After getting my nose bloodied on this Crooked Timber thread,* I did a little reading on coal to liquid technology. Pretty neat stuff, it turns out, far neater than I would have (or had) imagined. (I let this post languish for a week or so, but in the interim someone else e-mailed me about it, so I thought it was sufficiently intriguing that it merited completion).
The essence of the technology is the Fischer-Tropsch process, invented in Germany in the 1920s. The Fischer-Tropsch reaction is, basically, to begin with a mixture of H2 and CO and burn it along with a catalyst into the hydrocarbon of your choice (controlled by temperature/pressure conditions and the ratio of CO to H2).
The mixture of CO and H2, called “syngas”, can be produced by a number of methods. The most popular rely on natural gas or coal gasification. The latter involves simply controlled heating of coal in a low-oxygen environment. Gases, of course, are much easier to separate than petroleum fractions, especially simple gases like the ones in question. The Fischer-Tropsch process thus produces fuels of impeccable quality - you can make almost perfectly pure hydrocarbons, which makes them some of the highest-grade fuels in the world. And the process can be controlled to produce pretty much whatever you like - waxes, oils, kerosene, etc. You can read more about the process from smart people here.)
Unfortunately for its proponents, the economic viability of coal-to-liquid projects rests somewhere around $40/barrel of oil, which means that to date there’s only one large coal-to-liquid producer in the world, the South African company Sasol, which has produced in this manner for decades so that South Africa can retain energy independence, even at great economic cost. Fortunately for them, now that oil is at $65/barrel, coal-to-liquid is definitely profitable and likely to remain so. Sasol is now entertaing offers from around the world to build coal-to-liquid plants. (Now might be a good time to buy Sasol stock…)

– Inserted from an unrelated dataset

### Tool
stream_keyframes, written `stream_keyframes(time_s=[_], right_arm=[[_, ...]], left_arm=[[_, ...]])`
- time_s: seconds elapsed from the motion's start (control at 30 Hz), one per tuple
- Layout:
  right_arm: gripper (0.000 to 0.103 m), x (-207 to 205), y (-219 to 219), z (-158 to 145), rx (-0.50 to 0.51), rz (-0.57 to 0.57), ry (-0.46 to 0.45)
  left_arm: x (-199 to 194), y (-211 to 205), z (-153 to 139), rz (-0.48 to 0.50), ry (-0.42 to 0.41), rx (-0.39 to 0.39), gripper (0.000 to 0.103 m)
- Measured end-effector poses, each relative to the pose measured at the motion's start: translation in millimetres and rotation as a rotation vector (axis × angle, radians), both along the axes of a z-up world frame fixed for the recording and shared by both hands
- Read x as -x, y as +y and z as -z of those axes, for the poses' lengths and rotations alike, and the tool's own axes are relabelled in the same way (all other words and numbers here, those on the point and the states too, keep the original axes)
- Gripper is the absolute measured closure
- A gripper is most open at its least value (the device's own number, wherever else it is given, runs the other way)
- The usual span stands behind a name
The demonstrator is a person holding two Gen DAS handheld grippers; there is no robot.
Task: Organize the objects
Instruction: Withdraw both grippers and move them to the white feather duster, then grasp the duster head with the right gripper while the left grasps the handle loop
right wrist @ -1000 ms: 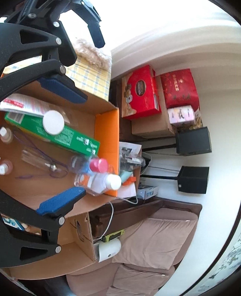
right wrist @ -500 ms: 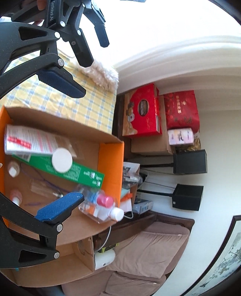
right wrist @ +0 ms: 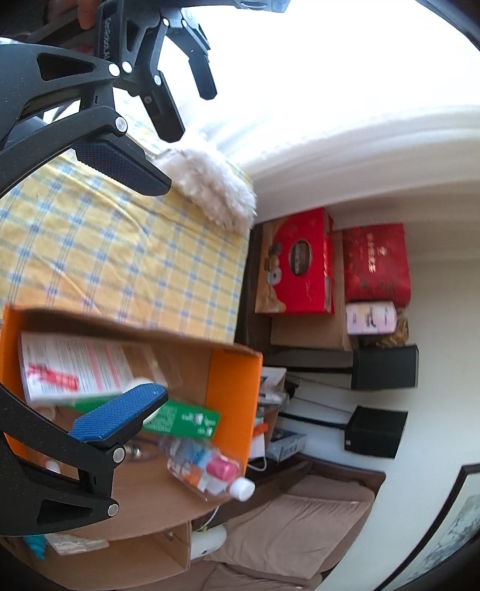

The governor of Montana has proposed implementing this technology in the States (with his own state’s copious coal stores) and thereby winning energy independence. Seems eminently plausible, in fact, in a world of expensive oil.
The downside to all this is, of course, ecological. Coal is simply disgusting technology, one of the most destructive things you can mine, and there is considerable CO2 waste from coal gasification, which means a much higher GHG burden from coal-to-liquid than even from normal petroleum-based gas-guzzling. On the upside, it seems plausible to me that this technology could be adapted to employ waste biomass, which would one-up even these guys.
* In my defense, I had just woken up and thought shooting off my mouth would be easier than all that pesky fact-checking.
†
† Shit, that’s not much of a defense!